— Тебя не отмоешь. Можно подумать, что ты тоже на шахте работаешь.
В конце недели, в пятницу вечером, она ставила перед огнем лохань, а вокруг раскладывала газеты, чтобы брызги не попадали на пол.
— По-моему, ему не хочется лезть в нее, — сказал мистер Шоу в первую пятницу.
— Я сменила простыни, — сказала она. — Ему надо вымыться.
— Я хочу мыться дома, — сказал он.
— Сейчас твой дом тут, — сказала она. — А твой отец уехал на работу и запер дверь.
— Ну, так я завтра вымоюсь, — сказал он.
— Нельзя, — сказала она. — Я сменила простыни и не стану вытаскивать старые из грязного белья.
Глаза у нее выпучились еще больше, скулы покраснели.
— Не дури, — сказала она.
В конце концов он разделся и влез в лохань. Мистер Шоу вышел в соседнюю комнату.
Он сидел в воде совершенно неподвижно, упираясь скрюченными пальцами ног в цинковое дно.
— Вот и ладно, — сказала миссис Шоу. — А ты бы встал. Какое же это мытье сидя.
Она уже вымыла ему лицо и шею, спину и плечи.
— Я могу сам, — сказал он.
— Видела я, как ты сам моешься, — сказала она. — Только грязь размазываешь. — Она просунула ладонь ему под мышку. — Ну-ка, вставай!
Он стоял и смотрел вниз на огонь, а она его мыла. Угля на решетке было много, и он уже весь горел.
— Вот и ладно. Теперь уже на что-то похоже, — сказала миссис Шоу, когда кончила.
Она присела на пятки, зажав в коленях мокрый передник.
— Теперь вылезай, — сказала она, — и вытирайся. Стой на газете, — добавила она и дала ему полотенце.
Он повернулся к огню и начал тереть грудь и живот вверх-вниз, вверх-вниз.
— Разве так вытираются! — сказала она, взяла у него полотенце и начала растирать его с такой силой, что он зашатался. Она придерживала его одной рукой, а другой терла.
— Прежде чем надевать чистую пижаму, надо вытереться досуха.
Вошел мистер Шоу. Он взял лохань, открыл дверь черного хода, вынес лохань наружу и вылил ее в водосток.
Потом он вернулся, собрал мокрые газеты, а лохань поставил под раковину.
— Вот теперь он прямо блестит, — сказала его жена.
Мистер Шоу кивнул.
— Хочешь шоколадку? — сказал он.
Колин поднялся наверх и лег в постель с чистыми простынями. Они были как льдины. Он свернулся калачиком, съежился в комок, но они все равно леденили его насквозь.
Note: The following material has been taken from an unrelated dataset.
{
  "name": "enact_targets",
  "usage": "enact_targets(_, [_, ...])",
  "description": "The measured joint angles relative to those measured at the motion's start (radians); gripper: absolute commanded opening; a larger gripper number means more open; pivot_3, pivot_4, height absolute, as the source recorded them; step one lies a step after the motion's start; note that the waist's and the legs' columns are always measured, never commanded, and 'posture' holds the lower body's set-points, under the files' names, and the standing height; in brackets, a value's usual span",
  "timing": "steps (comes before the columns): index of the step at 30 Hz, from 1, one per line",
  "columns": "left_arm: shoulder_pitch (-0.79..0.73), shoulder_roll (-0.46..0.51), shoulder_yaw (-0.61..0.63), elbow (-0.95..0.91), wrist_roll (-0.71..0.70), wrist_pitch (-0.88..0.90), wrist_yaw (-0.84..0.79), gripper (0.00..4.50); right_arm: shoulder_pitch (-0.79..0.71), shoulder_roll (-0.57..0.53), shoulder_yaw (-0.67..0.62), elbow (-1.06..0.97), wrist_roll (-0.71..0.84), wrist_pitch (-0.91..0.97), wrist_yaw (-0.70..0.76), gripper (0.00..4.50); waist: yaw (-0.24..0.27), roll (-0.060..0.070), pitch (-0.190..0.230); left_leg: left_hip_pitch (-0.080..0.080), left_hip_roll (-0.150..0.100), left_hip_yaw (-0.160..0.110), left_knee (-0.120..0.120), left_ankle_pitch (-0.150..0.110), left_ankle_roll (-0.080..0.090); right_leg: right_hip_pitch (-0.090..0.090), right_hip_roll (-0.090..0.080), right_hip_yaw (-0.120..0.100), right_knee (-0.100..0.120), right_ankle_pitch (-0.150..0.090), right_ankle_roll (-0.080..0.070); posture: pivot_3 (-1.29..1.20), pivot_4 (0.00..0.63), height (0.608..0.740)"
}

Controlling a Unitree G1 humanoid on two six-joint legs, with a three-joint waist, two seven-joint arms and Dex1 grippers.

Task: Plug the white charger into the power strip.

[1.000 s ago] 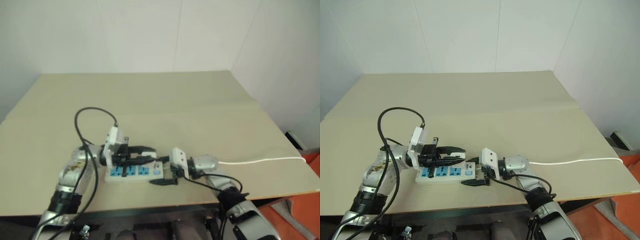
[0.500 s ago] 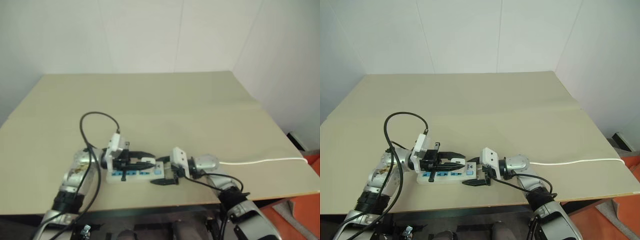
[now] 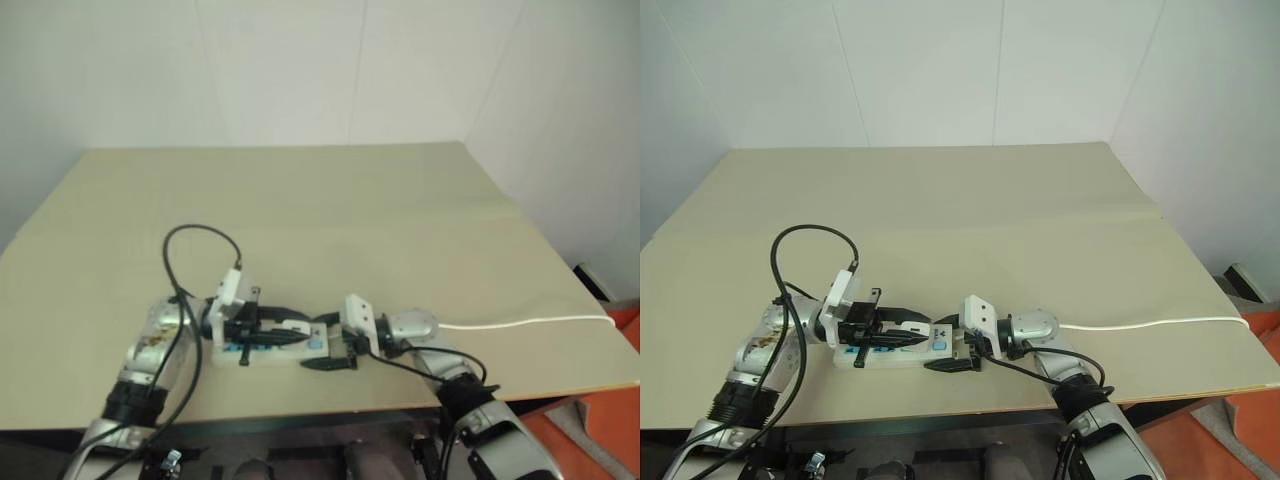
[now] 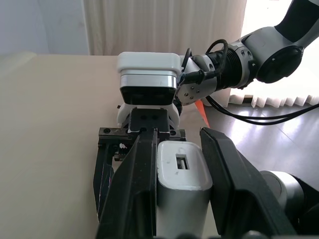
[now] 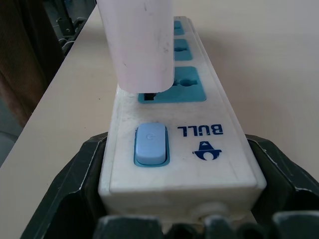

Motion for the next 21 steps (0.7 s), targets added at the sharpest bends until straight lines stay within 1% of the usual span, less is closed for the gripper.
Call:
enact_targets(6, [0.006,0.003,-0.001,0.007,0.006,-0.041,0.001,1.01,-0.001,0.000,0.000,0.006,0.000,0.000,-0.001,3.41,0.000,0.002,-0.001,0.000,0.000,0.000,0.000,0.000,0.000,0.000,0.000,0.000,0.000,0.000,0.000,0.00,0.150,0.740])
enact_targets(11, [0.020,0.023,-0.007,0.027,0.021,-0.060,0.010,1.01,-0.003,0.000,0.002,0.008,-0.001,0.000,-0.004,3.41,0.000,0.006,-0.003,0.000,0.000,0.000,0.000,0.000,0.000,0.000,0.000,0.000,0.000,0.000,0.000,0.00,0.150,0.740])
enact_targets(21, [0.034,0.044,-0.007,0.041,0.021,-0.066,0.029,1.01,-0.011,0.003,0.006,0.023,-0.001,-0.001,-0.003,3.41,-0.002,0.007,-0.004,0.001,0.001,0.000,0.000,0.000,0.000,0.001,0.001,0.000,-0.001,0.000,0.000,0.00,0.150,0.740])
Порой ночью, когда он не мог заснуть, он вставал с кровати и смотрел в окно на огород за забором, на черный холмик бомбоубежища, на грядки, заросшие сорняками, потому что у отца до них не доходили руки. Там все изменилось, словно перенеслось куда-то в другое место. Рано утром он слышал, как мистер Шоу встает и тяжело проходит по дому. Иногда звякала медная тарелка, которую он зацеплял рукавом. Потом его башмаки стучали по двору, стук их сливался со стуком других башмаков и затихал в направлении шахты.
Каждое утро, возвращаясь с работы, отец заходил на кухню, неловко наклонял голову в дверях и улыбался. Миссис Шоу иногда предлагала ему чашку чаю, но он всегда отказывался.
— Нет, вы уже столько для меня делаете, — говорил он. — Я не хочу вас еще затруднять.
— Ну, если так, — говорила она, словно все понимая.
— А как тут он? — спрашивал отец, все еще стоя в дверях с кепкой в руке.
— С ним никаких забот нет, — говорила она.
— И ест хорошо?
— За обе щеки уписывает.
— Вот, Колин, — говорил отец, — я тебе шоколадок принес. — Он входил в кухню, клал их на стол и отступал назад к двери.
— Ну-ну, — говорила миссис Шоу. — А спасибо ты забыл сказать?
— Нет, — говорил он, поднимал голову и видел, что отец улыбается и кивает. — Спасибо, — говорил он.
— Да что там, — говорил отец и краснел.
Уж лучше было вовсе с отцом не видеться. Он хотел побыть с ним вдвоем дома. Но когда он забегал домой перед школой, отец уже спал, прикорнув в кресле. Огонь не горел, в очаге горкой лежала холодная зола, занавески были задернуты, на столе стояли немытые кастрюли.
Казалось, все прежнее вдруг исчезло. В школе он чувствовал себя теперь одиноким и потерянным.
Как-то он заплакал, заслонясь рукой.
— Что с тобой, Колин? В чем дело? — спросила учительница.
— Не знаю, — сказал он.
— Ну, перестань, — сказала она. — Ничего же плохого не случилось, верно?